May Department Stores Co. said it has cut a deal to raise $2.2 billion in a private-placement offering to help fund its $3.2 billion buyout of the 62-unit Marshall Field's department store group and nine Mervyn's stores from Target Corp.

May said the debt is structured in staggered tiers that range from three to 30 years, including $400 million of 3.95 percent notes due in 2007; $600 million of 4.80 percent notes due in 2009; $500 million of 5.75 notes due in 2014; $300 million of 6.65 percent notes due in 2024; and $400 million of 6.7 percent notes due in 2034.

At the same time, hoarding its cash reserves, the retailer said it is canceling a $500 million stock buyback begun in February. The retailer had already bought back about $18 million in common stock under the program.

Apparently unimpressed with the deal, Moody's Investors Service, one of the big three corporate credit-rating agencies, said it's downgrading its rating of May senior unsecured debt to Baa2 from Baa1. Moody's said the downgrade was triggered by the high price May is paying and the debt load it's taking on to finance the deal.

Seeming to question the price tag, Moody's said, "May will pay a very full price of $3.24 billion in cash, entailing an increase in debt that is material given current debt balances of only about $3.9 billion.
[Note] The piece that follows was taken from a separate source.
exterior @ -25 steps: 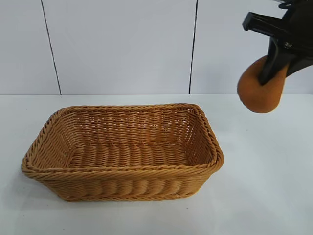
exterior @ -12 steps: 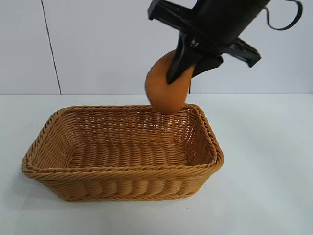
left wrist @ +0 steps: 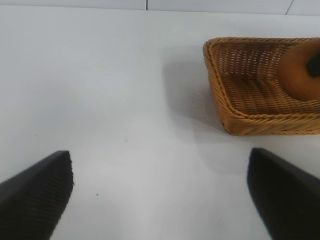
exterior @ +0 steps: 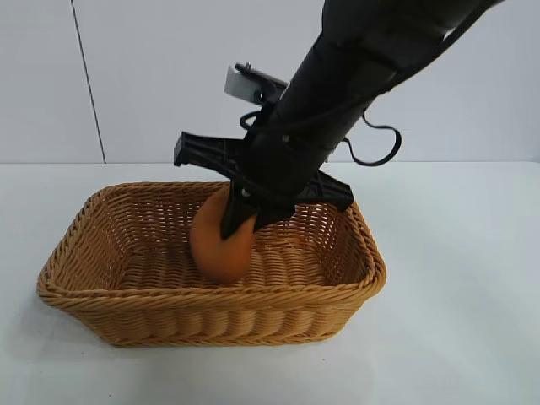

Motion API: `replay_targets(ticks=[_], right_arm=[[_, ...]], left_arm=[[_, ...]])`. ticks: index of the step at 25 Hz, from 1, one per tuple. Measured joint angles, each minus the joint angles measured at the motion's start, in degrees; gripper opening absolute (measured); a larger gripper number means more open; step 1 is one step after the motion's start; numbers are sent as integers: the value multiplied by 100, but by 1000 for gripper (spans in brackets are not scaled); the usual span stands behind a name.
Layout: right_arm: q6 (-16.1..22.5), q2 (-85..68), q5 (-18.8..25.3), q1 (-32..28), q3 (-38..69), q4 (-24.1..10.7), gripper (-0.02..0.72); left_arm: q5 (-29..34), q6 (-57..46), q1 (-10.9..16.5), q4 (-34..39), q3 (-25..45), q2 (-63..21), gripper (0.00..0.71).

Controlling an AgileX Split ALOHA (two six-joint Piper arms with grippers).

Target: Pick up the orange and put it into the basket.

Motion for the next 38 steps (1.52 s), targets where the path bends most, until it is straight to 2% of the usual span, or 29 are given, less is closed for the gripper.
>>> replay_targets(ticks=[3, 5, 6, 9, 10, 12, 16, 19, 21, 26, 28, 33, 38], right_arm=[[-12, 95, 59, 0, 1, 12, 42], [-52, 95, 118, 0, 1, 19, 115], [-76, 95, 145, 0, 1, 19, 194], [-113, 89, 287, 0, 1, 29, 510], [-118, 88, 338, 0, 1, 36, 585], [-118, 76, 492, 0, 1, 36, 652], [-93, -71, 986, -13, -254, -39, 686], [-4, -119, 1749, -13, -870, -359, 693], [198, -119, 2279, -13, -1373, -698, 694], [753, -119, 3689, -13, -2379, -1889, 694], [832, -119, 4035, -25, -2649, -2266, 694], [852, -130, 4202, -350, -2846, -2463, 694], [671, -130, 4231, -1079, -2846, -2481, 694]], left_arm=[[0, 0, 0, 0, 0, 0, 673], [0, 0, 0, 0, 0, 0, 673], [0, 0, 0, 0, 0, 0, 673], [0, 0, 0, 0, 0, 0, 673], [0, 0, 0, 0, 0, 0, 673], [0, 0, 0, 0, 0, 0, 673], [0, 0, 0, 0, 0, 0, 673], [0, 0, 0, 0, 0, 0, 673], [0, 0, 0, 0, 0, 0, 673], [0, 0, 0, 0, 0, 0, 673], [0, 0, 0, 12, 0, 0, 673], [-11, 0, 0, 12, 0, 0, 673], [-11, 0, 0, 12, 0, 0, 673]])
May is taking on an addition $2.2 billion in debt to finance the deal, increasing its total debt load by about 56 percent."

Posing a challenge going forward, Moody's noted that "Marshall Field's operating margin of about 4.5 percent is low for a department store business. Efforts to improve Marshall Field's profitability will require some management time and attention, and may not yield expected results in a timely basis."
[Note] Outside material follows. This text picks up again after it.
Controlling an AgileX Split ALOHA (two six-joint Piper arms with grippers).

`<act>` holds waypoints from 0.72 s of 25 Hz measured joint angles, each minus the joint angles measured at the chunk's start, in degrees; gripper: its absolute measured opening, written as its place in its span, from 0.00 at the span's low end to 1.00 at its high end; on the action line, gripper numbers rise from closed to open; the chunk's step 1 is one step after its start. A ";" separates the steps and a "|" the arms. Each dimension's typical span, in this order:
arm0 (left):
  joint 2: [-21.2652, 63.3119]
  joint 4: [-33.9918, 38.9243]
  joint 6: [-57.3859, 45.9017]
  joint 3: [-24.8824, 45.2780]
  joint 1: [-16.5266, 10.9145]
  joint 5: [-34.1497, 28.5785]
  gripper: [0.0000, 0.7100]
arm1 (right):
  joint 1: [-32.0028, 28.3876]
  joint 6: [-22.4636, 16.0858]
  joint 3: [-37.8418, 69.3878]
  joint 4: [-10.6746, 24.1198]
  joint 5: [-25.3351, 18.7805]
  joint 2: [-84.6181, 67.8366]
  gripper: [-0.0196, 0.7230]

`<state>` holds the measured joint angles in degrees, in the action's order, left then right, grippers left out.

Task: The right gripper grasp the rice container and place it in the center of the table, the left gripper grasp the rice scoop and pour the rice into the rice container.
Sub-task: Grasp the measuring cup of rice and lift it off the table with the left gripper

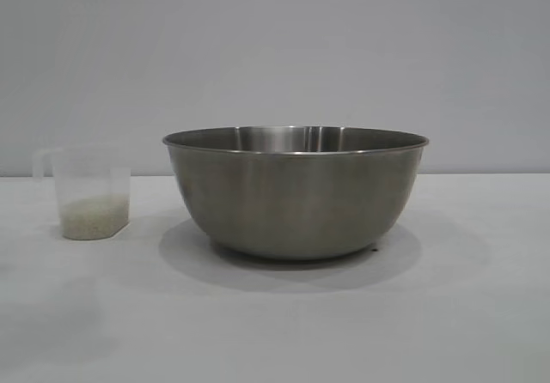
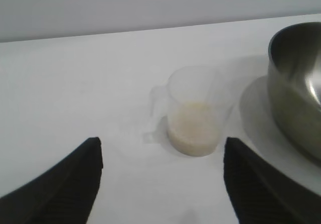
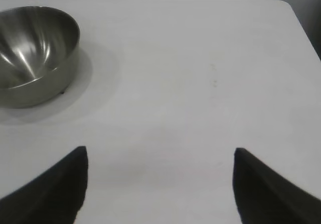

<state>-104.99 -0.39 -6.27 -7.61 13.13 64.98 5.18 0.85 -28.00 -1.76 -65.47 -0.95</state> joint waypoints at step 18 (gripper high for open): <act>-2.18 -2.75 5.42 -8.88 0.00 0.31 0.35 | 0.00 0.00 0.00 0.00 0.00 0.00 0.76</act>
<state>-107.17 -3.14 -0.85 -16.49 13.13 65.29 5.18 0.85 -28.00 -1.76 -65.47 -0.95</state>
On a more positive note, Moody's said it's lowering May's rating only a single notch "because of the benefits of the Marshall Field's franchise."
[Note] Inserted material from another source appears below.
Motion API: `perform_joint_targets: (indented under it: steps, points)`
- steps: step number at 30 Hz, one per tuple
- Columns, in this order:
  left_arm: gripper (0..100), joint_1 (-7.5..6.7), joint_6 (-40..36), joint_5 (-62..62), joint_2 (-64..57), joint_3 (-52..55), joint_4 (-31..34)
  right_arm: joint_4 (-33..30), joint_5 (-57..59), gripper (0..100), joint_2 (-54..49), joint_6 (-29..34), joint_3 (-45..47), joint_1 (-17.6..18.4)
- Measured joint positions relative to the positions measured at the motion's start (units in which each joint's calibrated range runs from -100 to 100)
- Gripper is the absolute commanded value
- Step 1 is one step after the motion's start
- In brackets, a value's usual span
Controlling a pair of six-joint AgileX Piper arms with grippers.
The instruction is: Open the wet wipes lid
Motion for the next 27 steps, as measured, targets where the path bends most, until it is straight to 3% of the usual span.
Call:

Moody's explained, "Field's gives May a larger presence in three major metropolitan markets, and a well established banner that is as strong as any of May's existing ones. The limited geographic overlap of the combined stores, the similar customer demographics, the solid quality of Field's stores and the modest projected synergies — at an annual rate of $180 million in fiscal 2007 — should ease the normal challenges of integration."

But the rating could be lowered further, Moody's cautioned, "if the integration of Field's is not completed in a timely manner, if deterioration in May's competitive position causes erosion in market share and a sustained period of negative comparable store sales. A downgrade could also be triggered if, after a year, certain key metrics cannot be met, including a fixed charge coverage of 3 to 3.5 times."